Whether there is a compelling public interest in particular records is a question of fact that must be determined in the first instance by the custodian of the records, considering all of the relevant information. Not having seen any of the records in question, I cannot assess this third prong.
In my opinion, any records relating to disciplinary actions or internal affairs investigations clearly fall within the category of employee evaluation/job performance records, subject to review under the standard discussed above. Given that I am not a finder of fact and have not been provided any of the records at issue, I am unable to opine regarding which documents, if any, are subject to disclosure. However, as a matter of law, disciplinary actions, if any, which did not result in suspension or termination, must be deemed exempt from release.

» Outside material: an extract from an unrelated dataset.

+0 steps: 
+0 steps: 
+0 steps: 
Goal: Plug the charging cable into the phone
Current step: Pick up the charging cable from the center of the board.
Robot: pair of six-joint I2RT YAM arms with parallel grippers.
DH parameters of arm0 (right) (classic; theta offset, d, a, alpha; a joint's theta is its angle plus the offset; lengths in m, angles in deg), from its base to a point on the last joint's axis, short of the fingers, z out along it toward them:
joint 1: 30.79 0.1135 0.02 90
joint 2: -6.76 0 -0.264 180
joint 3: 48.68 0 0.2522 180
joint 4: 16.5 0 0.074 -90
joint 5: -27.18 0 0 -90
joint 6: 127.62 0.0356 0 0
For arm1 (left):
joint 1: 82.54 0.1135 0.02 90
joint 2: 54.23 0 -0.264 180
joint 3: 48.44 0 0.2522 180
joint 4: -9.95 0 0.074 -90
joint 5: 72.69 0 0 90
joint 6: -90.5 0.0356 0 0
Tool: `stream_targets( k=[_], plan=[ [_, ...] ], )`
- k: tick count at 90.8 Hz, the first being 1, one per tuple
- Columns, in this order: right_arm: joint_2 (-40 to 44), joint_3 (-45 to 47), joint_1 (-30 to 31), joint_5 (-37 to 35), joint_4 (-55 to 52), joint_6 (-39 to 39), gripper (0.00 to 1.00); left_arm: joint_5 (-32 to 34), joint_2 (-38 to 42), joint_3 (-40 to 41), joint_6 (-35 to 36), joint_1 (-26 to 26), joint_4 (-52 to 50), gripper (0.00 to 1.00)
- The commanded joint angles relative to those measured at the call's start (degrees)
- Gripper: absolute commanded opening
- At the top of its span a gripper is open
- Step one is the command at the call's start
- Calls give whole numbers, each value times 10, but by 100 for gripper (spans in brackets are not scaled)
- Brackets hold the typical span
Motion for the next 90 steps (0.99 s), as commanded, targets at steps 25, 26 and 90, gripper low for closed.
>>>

Apart from the legal tests for personnel records and employee evaluation records, the custodian should be aware of some general constitutional implications of disclosure. Any party who may be identified from any of the requested records may have a constitutionally-protected privacy interest in those records. The Arkansas Supreme Court has recognized that the constitutional right of privacy can supersede the specific disclosure requirements of the FOIA, at least with regard to the release of documents containing constitutionally-protectable information. McCambridge v. City of Little Rock, 298 Ark. 219, 766 S.W.2d 909 (1989). The McCambridge court held that a constitutional privacy-interest applies to matters that: (1) an individual wants to and has kept confidential; (2) can be kept confidential but for the challenged governmental action in disclosing the information; and (3) would be harmful or embarrassing to a reasonable person if disclosed.
Whether certain information is constitutionally protected under the right to privacy, is a highly factual decision the custodian of records must initially make. If the custodian determines that the records contain constitutionally-protectable information (i.e., information that meets the McCambridge test), then the custodian must consider whether the governmental interest in disclosure (i.e., the public’s legitimate interest in the matter) outweighs the privacy interest in withholding them. As always, the person claiming the right will have the burden of establishing it.
Assistant Attorney General Ryan Owsley prepared the foregoing opinion, which I hereby approve.